*** COLLECTED DATA Section Begins ***

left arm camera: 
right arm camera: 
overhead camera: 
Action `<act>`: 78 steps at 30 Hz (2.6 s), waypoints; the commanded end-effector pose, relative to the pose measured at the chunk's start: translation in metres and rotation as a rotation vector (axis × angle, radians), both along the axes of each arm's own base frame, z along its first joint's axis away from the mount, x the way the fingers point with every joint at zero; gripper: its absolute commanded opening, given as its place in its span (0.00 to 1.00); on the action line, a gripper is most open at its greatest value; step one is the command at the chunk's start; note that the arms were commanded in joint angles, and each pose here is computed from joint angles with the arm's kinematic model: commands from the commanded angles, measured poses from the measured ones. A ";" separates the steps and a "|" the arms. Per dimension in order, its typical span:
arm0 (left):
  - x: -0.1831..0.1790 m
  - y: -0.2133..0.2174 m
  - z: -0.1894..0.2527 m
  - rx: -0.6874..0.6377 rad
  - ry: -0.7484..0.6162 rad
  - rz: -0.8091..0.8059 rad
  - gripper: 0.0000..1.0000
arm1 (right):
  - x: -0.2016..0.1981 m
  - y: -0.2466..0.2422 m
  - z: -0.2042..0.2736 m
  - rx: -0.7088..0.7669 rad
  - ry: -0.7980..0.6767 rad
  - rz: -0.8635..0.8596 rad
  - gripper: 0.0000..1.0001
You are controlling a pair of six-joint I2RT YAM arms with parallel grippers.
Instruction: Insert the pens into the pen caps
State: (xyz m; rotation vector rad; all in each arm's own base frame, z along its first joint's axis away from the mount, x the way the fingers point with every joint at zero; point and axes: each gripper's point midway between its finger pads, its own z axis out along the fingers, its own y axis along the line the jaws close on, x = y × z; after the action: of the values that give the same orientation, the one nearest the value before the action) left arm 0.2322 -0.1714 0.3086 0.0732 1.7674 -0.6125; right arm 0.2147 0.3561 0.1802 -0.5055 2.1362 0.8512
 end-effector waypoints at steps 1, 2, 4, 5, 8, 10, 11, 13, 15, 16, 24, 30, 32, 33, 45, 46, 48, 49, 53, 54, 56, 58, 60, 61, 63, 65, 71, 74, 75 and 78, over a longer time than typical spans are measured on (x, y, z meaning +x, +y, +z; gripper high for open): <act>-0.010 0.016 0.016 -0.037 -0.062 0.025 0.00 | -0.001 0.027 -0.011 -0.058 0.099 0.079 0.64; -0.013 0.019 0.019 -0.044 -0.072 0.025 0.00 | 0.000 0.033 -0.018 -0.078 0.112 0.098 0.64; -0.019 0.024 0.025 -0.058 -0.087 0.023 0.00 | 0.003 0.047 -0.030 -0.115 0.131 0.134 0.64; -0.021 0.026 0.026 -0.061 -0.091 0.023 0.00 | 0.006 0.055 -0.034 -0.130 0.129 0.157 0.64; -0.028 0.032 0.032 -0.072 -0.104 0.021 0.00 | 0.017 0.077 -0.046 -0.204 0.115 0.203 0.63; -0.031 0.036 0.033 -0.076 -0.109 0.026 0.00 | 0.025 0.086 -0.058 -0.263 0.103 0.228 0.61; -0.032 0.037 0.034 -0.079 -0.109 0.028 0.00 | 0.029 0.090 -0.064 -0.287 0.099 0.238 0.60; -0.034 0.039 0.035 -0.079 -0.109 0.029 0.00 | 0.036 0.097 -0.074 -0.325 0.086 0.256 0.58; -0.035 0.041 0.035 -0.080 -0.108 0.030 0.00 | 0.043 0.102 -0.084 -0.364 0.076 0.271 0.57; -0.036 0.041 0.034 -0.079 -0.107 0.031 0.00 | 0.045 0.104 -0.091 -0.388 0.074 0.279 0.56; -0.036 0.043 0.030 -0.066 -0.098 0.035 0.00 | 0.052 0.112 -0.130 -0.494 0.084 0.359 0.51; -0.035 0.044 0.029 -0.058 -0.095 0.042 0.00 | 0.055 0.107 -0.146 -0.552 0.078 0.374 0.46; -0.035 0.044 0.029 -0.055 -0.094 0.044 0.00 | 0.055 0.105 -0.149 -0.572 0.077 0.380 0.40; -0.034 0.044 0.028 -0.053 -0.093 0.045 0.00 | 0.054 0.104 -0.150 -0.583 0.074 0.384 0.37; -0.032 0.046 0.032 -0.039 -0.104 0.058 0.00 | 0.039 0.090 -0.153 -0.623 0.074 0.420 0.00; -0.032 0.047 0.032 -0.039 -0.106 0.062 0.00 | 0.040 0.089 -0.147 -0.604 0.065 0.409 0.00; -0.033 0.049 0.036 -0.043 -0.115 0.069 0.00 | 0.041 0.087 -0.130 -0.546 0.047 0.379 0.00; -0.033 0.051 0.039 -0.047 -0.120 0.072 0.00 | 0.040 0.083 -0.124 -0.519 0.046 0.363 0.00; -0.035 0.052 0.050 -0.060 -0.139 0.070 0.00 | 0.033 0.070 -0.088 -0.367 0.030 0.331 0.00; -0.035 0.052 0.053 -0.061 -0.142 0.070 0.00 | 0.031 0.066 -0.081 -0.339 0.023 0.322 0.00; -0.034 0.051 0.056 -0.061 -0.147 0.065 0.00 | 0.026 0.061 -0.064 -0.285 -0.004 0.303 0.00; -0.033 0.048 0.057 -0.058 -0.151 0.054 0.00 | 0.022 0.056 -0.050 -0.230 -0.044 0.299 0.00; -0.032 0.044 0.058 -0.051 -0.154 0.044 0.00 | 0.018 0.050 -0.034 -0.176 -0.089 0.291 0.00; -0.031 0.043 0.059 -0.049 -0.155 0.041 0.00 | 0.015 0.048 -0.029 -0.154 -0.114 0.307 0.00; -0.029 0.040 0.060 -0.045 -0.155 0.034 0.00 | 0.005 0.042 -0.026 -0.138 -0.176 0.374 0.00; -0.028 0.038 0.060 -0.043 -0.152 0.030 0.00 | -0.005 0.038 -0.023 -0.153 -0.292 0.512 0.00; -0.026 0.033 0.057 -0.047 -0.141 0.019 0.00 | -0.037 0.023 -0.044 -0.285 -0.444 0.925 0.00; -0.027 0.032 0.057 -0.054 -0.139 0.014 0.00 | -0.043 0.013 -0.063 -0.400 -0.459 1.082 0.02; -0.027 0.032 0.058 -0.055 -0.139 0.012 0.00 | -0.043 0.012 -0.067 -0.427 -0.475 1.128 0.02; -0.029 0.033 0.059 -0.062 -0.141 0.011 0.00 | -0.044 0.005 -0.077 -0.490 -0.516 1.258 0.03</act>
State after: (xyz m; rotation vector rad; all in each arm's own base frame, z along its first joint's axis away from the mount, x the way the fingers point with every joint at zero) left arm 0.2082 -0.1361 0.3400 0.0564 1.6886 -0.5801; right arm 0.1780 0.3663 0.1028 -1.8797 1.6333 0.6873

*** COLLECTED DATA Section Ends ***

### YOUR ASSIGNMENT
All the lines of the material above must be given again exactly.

### ANSWER FOR THE TASK
left arm camera: 
right arm camera: 
overhead camera: 
Action `<act>`: 78 steps at 30 Hz (2.6 s), waypoints; the commanded end-effector pose, relative to the pose measured at the chunk's start: translation in metres and rotation as a rotation vector (axis × angle, radians), both along the axes of each arm's own base frame, z along its first joint's axis away from the mount, x the way the fingers point with every joint at zero; gripper: its absolute commanded opening, given as its place in its span (0.00 to 1.00); on the action line, a gripper is most open at its greatest value; step one is the command at the chunk's start; note that the arms were commanded in joint angles, and each pose here is computed from joint angles with the arm's kinematic model: commands from the commanded angles, measured poses from the measured ones. A ";" separates the steps and a "|" the arms. Per dimension in order, its typical span:
arm0 (left):
  - x: -0.1831..0.1790 m
  - y: -0.2133..0.2174 m
  - z: -0.1894..0.2527 m
  - rx: -0.6874..0.6377 rad
  - ry: -0.7484..0.6162 rad
  - rz: -0.8091..0.8059 rad
  - gripper: 0.0000..1.0000
arm1 (right):
  - x: -0.2016..0.1981 m
  - y: -0.2466..0.2422 m
  - z: -0.2042..0.2736 m
  - rx: -0.7088..0.7669 rad
  - ry: -0.7980..0.6767 rad
  - rz: -0.8635..0.8596 rad
  - gripper: 0.0000..1.0001
You are controlling a pair of six-joint I2RT YAM arms with parallel grippers.
Instruction: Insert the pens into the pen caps
State: (xyz m; rotation vector rad; all in each arm's own base frame, z along its first joint's axis away from the mount, x the way the fingers point with every joint at zero; point and axes: each gripper's point midway between its finger pads, its own z axis out along the fingers, its own y axis along the line the jaws close on, x = y × z; after the action: of the values that give the same orientation, the one nearest the value before the action) left arm 0.2322 -0.1714 0.3086 0.0732 1.7674 -0.6125; right arm 0.2147 0.3561 0.1802 -0.5055 2.1362 0.8512
 end-effector waypoints at steps 1, 2, 4, 5, 8, 10, 11, 13, 15, 16, 24, 30, 32, 33, 45, 46, 48, 49, 53, 54, 56, 58, 60, 61, 63, 65, 71, 74, 75 and 78, over a longer time than typical spans are measured on (x, y, z meaning +x, +y, +z; gripper high for open): <act>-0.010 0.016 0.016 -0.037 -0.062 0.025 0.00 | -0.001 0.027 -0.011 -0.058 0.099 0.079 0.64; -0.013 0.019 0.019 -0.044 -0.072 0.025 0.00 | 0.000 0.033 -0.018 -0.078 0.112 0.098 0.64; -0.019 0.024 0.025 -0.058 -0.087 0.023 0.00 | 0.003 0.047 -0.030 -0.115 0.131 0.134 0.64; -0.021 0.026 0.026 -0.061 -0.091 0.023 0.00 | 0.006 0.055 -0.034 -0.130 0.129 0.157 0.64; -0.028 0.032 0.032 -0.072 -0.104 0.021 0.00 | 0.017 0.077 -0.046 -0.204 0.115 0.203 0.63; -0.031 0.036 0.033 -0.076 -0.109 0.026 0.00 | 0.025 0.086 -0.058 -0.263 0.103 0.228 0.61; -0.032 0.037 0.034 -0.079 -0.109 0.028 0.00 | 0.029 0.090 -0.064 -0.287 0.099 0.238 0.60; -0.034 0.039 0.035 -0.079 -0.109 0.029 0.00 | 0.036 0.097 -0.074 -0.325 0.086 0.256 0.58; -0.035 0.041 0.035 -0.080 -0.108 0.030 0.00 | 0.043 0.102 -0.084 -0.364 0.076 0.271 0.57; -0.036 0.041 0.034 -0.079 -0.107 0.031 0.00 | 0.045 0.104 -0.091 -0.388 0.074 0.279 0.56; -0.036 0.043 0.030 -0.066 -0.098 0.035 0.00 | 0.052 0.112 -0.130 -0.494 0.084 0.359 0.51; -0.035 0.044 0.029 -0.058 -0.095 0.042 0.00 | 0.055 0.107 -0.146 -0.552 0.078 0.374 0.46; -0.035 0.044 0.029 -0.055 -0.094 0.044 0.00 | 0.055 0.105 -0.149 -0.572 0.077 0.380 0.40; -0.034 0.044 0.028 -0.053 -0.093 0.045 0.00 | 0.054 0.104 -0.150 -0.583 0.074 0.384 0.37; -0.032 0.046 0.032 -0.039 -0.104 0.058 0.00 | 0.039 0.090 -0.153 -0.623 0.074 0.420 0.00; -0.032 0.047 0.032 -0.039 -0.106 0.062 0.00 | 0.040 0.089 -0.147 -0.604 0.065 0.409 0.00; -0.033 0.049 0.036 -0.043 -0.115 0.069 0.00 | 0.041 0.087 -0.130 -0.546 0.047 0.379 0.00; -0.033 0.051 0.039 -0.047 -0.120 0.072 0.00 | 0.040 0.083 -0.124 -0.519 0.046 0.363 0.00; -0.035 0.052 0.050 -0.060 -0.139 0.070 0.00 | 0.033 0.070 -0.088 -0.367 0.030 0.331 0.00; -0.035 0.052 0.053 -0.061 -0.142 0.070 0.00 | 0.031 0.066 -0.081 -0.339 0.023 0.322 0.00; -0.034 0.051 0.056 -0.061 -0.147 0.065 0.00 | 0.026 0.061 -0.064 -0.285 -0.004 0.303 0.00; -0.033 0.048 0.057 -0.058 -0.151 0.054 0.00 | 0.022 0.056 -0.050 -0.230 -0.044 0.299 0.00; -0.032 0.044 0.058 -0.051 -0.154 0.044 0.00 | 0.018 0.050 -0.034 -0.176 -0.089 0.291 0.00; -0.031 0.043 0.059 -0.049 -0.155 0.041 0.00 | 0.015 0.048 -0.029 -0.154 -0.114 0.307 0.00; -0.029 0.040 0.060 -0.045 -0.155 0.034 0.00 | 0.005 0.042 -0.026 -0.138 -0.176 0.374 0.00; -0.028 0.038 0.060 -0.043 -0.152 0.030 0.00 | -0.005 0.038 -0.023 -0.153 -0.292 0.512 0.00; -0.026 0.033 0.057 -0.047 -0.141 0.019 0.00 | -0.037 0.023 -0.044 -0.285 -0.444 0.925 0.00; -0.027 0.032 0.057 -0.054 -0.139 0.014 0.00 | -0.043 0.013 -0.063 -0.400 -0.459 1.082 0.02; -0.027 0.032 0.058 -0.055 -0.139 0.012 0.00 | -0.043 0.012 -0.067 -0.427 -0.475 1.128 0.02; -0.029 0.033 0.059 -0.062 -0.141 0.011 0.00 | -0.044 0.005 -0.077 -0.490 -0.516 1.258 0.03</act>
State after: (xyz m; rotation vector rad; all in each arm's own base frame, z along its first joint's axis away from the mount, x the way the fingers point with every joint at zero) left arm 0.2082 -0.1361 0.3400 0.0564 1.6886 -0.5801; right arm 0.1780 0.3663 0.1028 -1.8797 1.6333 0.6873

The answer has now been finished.